The subtlety I gave her,
the gentle hum of the room and the glow of the television,
the clean corners and the comfort,
the
warmth I grant myself every day,
she tossed it at me with a grin and stomped her feet in the puddles,
so I give her a stern look, a disapproving cluck, and bury myself in my work,
she looks back at me and grins and leaves,
and I hear the
subway rumble close and I get up and I leave,
and the glances of the subway's people, I would have told you as much as them,
but I'm not sure where you went; maybe you will be back here
tomorrow.
I woke up that day dizzy, with a numbness in my arms,
she gave it to me, I remembered, the expectation was so much,
and the satisfaction every day, the same words beginning every sentence,
"I love
oranges," I tell her, "the tear of its skin against my teeth is fantastic."

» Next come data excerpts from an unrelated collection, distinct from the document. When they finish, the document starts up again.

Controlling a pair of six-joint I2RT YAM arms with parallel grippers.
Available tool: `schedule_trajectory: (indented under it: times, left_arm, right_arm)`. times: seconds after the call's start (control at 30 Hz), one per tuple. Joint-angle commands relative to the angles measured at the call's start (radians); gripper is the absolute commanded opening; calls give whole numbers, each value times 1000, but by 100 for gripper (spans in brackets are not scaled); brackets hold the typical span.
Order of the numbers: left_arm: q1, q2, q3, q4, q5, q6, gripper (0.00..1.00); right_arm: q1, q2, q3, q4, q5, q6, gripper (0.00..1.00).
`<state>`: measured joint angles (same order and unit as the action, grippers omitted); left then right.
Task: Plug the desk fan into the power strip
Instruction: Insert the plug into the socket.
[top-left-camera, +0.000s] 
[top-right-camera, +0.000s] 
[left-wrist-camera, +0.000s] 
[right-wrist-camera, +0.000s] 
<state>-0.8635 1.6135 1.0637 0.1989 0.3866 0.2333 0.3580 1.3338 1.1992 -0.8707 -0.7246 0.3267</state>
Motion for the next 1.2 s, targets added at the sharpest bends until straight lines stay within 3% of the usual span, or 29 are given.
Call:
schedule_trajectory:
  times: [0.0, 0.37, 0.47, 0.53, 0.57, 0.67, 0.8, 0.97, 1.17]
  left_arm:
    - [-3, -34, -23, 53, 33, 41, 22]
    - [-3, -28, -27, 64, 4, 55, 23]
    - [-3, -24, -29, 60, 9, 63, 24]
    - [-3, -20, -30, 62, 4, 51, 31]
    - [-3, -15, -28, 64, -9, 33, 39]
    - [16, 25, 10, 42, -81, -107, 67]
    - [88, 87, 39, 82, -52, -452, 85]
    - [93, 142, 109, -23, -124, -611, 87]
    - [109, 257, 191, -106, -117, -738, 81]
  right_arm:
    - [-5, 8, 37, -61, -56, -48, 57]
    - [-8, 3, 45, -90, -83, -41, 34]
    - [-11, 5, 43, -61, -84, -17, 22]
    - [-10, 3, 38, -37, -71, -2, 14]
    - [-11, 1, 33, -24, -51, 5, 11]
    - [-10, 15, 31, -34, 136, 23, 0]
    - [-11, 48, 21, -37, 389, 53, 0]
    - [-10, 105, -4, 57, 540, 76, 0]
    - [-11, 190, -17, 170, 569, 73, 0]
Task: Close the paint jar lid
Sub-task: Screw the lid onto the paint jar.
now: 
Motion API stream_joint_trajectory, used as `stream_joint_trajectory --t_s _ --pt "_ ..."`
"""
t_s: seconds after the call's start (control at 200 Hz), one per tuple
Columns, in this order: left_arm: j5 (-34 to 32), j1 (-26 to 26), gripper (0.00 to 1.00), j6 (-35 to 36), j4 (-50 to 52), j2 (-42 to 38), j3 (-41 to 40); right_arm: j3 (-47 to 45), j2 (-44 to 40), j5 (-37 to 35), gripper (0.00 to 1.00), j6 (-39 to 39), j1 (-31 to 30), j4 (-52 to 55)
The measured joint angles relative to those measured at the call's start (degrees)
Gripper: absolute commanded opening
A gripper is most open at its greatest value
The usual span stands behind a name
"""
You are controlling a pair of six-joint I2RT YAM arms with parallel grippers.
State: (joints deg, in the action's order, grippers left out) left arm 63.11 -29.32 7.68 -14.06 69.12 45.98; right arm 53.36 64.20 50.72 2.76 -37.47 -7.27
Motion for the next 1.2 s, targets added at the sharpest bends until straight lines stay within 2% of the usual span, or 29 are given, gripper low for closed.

"Shut up," she told me. Oh well, tomorrow she will love them, I tell myself,
and the burst of the juice on her tongue, the brilliance,
but now my legs are
sore from the effort,
the pounding of the pavement against my feet from each fall,
so I will stare at the road and I will dedicate myself to the detail,
the firm
outline of every shape,
and tomorrow, when the music from my radio vibrates the change in my car,
I will feel more awake.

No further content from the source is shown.